Ceramic tiles are thin flat pieces made of clays, silica, fluxes, dyes and other raw materials. They are generally used as floors for floors and walls and facades.
The clays used in the composition of the support can be of red cooking or white cooking. The tiles, both paving and wall covering, are impervious ceramic pieces that are usually constituted by a clayey support and a vitreous coating: the ceramic enamel.
Tiles, anywhere / space.
The extensive range of ceramic products existing in the current market is conditioned by the varied utilities of this construction material. Depending on its application, there are different product types and characteristics. Currently, they are used in floor and wall coverings.
Interior flooring of homes.
Outdoor pavement (terraces).
Floors of public premises (hospitals, schools, etc.)
Various pavements (pools, industrial floors ...)
Interior cladding of houses (kitchens, bathrooms, etc.).
Exterior cladding (terraces)
Manufacture of ceramic floor and wall tiles
The manufacture of ceramic floor and wall tiles have undergone considerable and continuous changes in recent years. The ceramic coatings are normally porous, which favours the adhesion to the wall. On the other hand, the pavements have a low porosity, less than 3% compared to the absorption of water, thus achieving better technical characteristics.
Traditionally the tile has been manufactured following different methods and by a practically manual process. From the sixties, it has been automated and the methods have been quite unified, the most common being dry pressing, being able to continue manufacturing in two different ways:
In this process, the pressed paste is burned to form the sponge cake and then the enamel is applied to it and cooked again to give the final finish.
Single firing process
In the single-baking process, the enamel is applied directly on the pressed and raw pasta, both are burned simultaneously to give the final finish.
For many years there has been controversy about which of the two methods is better. In reality, having the proper formulation of both the body and the enamel, and observing a rigid control of all the manufacturing stages, it is possible to produce a good tile with either of the two methods.
Traditionally the process of biccoción was more used, with firing cycles of forty and twenty hours for the first and second firing respectively (firing of the support and enamel). Currently, the single-firing process is more interesting, with cycles of only forty or fifty minutes.
In addition, together with the economy of the single-firing process, there is a great facility for the automation of the different manufacturing processes, with the consequent result in the reduction of costs.

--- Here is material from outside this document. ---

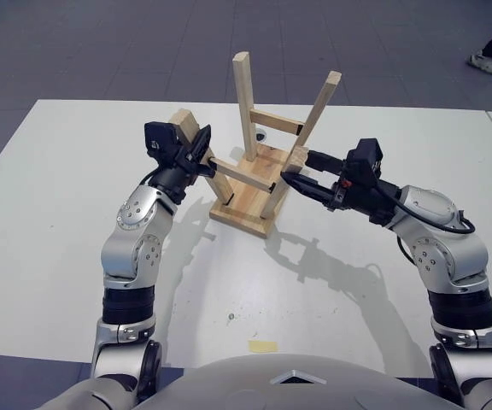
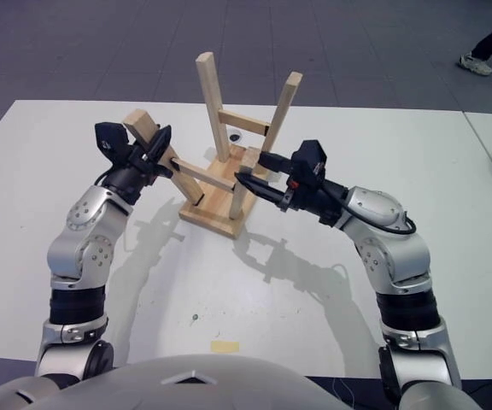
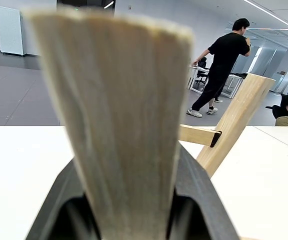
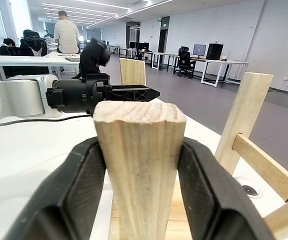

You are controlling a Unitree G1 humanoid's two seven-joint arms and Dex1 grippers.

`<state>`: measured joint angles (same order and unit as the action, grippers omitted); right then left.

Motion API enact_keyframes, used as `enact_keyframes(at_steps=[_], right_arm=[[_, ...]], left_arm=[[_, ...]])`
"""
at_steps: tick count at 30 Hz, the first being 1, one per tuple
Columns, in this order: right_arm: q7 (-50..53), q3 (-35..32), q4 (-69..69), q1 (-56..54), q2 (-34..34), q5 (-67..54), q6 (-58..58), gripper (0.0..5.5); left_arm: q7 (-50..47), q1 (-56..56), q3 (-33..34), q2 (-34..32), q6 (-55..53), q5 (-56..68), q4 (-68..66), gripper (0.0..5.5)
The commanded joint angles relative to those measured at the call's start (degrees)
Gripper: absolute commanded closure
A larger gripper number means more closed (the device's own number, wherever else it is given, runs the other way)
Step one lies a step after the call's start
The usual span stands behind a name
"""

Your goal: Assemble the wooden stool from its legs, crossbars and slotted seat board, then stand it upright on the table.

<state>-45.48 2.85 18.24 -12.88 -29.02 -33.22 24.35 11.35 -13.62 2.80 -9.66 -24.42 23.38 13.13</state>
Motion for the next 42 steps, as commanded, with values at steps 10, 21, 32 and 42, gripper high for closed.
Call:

The ceramic floor and wall tiles are obtained by preparing a composition of purified raw materials formed by aluminum silicates, the compositions being different for the case of ceramic floor and wall tiles in a red or white paste.
These compositions are subjected to a milling treatment via dry or wet to a very fine granulometry, and granulation or subsequent spray drying to achieve a granulate of defined characteristics (size, shape, bulk density, fluidity, etc.).
The granulated powder is the basis for the achievement of the ceramic product and its homogeneity guarantees the constancy in the physical properties of these materials. The granulate feeds an oleodynamic press with a force of 600 to 1400 Tm. which forms the piece to the chosen shape and thickness, for which there are metallic molds of great dimensional accuracy.
Subsequently, the drying of the shaped parts is carried out and glazed with several layers of enamels of different composition and with optional decorations depending on the model to be chosen. Once the stage of enamelling and decoration of the pieces is carried out, they are placed in an oven for cooking in more or less rapid cycles and high temperatures depending on the type of products to be manufactured.
The maximum temperatures depend on the type of product you want to achieve.
The ceramic glaze and the decoration give the tiles their beauty and the desired superficial technical characteristics. In the case of ceramic coatings, impermeability, resistance to detergents, etc., and in the case of ceramic flooring, their resistance to abrasion, acid resistance, etc.
Technification, the requirement of process control, the careful design suited to the needs of each environment and the dedication in the classification, resulting in a product with homogeneous characteristics and in accordance with the requirements of use.